A hotel manager told a sex assault trial yesterday that the owner on separate occasions pushed up against her, “groped her bum” and asked her to wear her hair in pigtails.
She also told the court that on one occasion when she came to work with bare legs, Raymond Hyams said: “‘You need to wear tights, but actually I would prefer you in stockings, suspenders and heels,”
The 26-year-old hotel worker told Oban Sheriff Court: “I was shocked. I didn’t really know what to say. He then started laughing so I brushed it off as a joke.”
Hyams, 58, owner of the Queen’s Hotel, on Corran Esplanade, Oban, denies sexually assaulting the woman and two others female members of staff.
The charge regarding yesterday’s witness alleges that he took hold of her hair, pressed his body against her, touched her thighs, hips and waist and slapped her bottom.
He also denies touching the hair, body and bottom of another woman and of inappropriately touching a third woman.
All the incidents are alleged to have taken place between 2010-2012.
The witness yesterday told fiscal Eoin McGinty that Hyams first groped her in the bar.
She said: “He walked passed me and grabbed my bum. I was just in shock, I didn’t know what to say.

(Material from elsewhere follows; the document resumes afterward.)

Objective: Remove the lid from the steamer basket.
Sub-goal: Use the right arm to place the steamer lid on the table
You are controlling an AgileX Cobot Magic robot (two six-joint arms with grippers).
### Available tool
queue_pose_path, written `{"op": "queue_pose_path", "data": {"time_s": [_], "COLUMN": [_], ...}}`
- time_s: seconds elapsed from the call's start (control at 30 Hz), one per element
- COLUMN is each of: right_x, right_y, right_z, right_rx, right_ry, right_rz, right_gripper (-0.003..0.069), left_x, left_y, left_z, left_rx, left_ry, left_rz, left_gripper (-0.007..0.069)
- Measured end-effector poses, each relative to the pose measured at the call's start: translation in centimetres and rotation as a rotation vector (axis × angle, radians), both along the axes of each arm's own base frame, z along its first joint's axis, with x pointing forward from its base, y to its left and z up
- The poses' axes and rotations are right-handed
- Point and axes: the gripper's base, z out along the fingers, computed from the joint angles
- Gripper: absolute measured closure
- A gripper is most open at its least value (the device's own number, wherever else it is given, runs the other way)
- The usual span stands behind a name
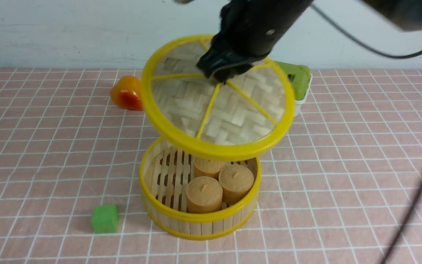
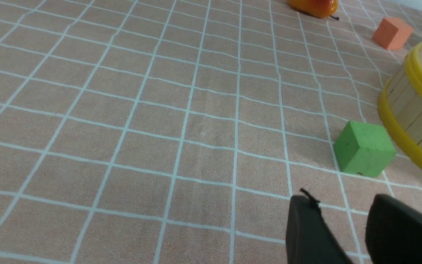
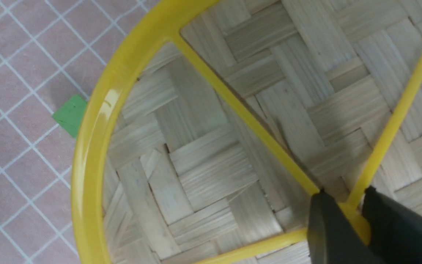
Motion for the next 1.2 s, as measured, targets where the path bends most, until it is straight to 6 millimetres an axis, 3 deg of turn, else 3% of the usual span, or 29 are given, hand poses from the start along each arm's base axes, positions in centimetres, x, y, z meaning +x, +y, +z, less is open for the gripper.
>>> {"op": "queue_pose_path", "data": {"time_s": [0.07,0.13,0.27,0.37,0.4,0.63,0.67,0.73,0.8,0.83,0.93,1.07,1.2], "right_x": [-2.2,-2.8,-3.7,-2.6,-2.4,2.8,3.0,4.7,5.0,5.5,6.1,6.4,6.1], "right_y": [-3.1,-4.5,-9.1,-11.8,-12.1,-17.4,-17.5,-18.2,-18.2,-18.1,-18.0,-17.9,-17.8], "right_z": [0.7,-0.4,-4.7,-7.9,-8.0,-14.5,-14.9,-17.5,-18.3,-19.8,-21.1,-21.3,-18.1], "right_rx": [-0.07,-0.119,-0.198,-0.181,-0.173,-0.016,-0.014,0.021,0.025,0.026,0.039,0.053,0.059], "right_ry": [-0.016,0.017,0.125,0.138,0.131,0.198,0.205,0.245,0.261,0.291,0.3,0.296,0.294], "right_rz": [-0.041,-0.064,-0.187,-0.276,-0.288,-0.522,-0.527,-0.576,-0.582,-0.591,-0.602,-0.607,-0.587], "right_gripper": [0.0581,0.0581,0.0581,0.0581,0.0581,0.0581,0.0581,0.0581,0.0581,0.0581,0.0568,0.047,0.0287], "left_x": [0.0,0.0,0.0,0.0,0.0,0.0,0.0,0.0,0.0,0.0,0.0,0.0,0.0], "left_y": [0.0,0.0,0.0,0.0,0.0,0.0,0.0,0.0,0.0,0.0,0.0,0.0,0.0], "left_z": [0.0,0.0,0.0,0.0,0.0,0.0,0.0,0.0,0.0,0.0,0.0,0.0,0.0], "left_rx": [0.0,0.0,0.0,0.0,0.0,0.0,0.0,0.0,0.0,0.0,0.0,0.0,0.0], "left_ry": [0.0,0.0,0.0,0.0,0.0,0.0,0.0,0.0,0.0,0.0,0.0,0.0,0.0], "left_rz": [0.0,0.0,0.0,0.0,0.0,0.0,0.0,0.0,0.0,0.0,0.0,0.0,0.0], "left_gripper": [0.0386,0.0386,0.0386,0.0386,0.0386,0.0386,0.0386,0.0386,0.0386,0.0386,0.0386,0.0386,0.0386]}}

“It happened maybe up to 10 times, mainly in the bar when there was no-one around.”
She continued: “There was an occasion where he tried to get my hair in pigtails and kept rubbing at my hair.
“He kept asking me to put pigtails in because he really liked them.”

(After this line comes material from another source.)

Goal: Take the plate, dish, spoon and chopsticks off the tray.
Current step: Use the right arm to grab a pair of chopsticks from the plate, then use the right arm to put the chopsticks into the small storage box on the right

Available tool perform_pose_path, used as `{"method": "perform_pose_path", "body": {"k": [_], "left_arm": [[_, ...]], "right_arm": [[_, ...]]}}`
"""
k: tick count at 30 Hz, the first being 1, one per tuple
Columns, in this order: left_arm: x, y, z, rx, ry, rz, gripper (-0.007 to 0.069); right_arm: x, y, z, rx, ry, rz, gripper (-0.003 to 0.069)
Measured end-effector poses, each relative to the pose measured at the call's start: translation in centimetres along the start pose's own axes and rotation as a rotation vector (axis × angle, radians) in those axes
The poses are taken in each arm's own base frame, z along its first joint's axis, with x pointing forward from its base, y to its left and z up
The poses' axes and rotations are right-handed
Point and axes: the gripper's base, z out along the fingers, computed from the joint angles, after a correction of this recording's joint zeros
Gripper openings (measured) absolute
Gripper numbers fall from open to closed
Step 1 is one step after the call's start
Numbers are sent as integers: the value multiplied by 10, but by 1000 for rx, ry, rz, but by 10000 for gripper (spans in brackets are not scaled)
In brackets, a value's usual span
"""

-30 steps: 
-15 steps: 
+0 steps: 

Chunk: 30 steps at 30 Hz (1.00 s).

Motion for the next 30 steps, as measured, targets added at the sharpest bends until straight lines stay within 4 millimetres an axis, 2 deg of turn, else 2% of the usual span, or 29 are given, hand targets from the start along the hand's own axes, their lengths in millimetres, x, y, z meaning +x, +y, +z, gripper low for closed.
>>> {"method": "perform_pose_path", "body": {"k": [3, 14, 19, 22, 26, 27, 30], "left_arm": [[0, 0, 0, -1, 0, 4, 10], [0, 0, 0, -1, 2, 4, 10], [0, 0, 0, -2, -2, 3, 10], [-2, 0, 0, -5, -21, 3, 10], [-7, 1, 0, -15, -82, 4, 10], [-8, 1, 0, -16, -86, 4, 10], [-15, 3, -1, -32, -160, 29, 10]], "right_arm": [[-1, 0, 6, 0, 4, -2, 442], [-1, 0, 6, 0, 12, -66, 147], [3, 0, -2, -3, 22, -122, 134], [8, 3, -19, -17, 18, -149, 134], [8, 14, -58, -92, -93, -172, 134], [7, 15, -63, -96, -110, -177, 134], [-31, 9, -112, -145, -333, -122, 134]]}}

Mr McGinty asked: “Did you ever sit down and tell him his behaviour was not acceptable?”
She replied: “I didn’t feel comfortable doing that. I was 23. I needed the job. It was a difficult situation to be in.”
She said Robert Martin, a barman, heard the comment about stockings and suspenders.
She said she eventually left her job in January 2012 after an argument with Hyams wife Susan, a co-owner of the hotel, about mixing with former hotel staff. This row plus Hyam’s behaviour led to her quitting she said.
She went to the police in May 2012.
Defence advocate Stewart Ronnie suggested to the witness that Hyams never pressed her against the till. She replied: “I have to disagree.”
Mr Ronnie also suggested that Mrs Hyams saw her press herself against her husband and moving her body up and down. The woman told the court she never did that.
The trial continues.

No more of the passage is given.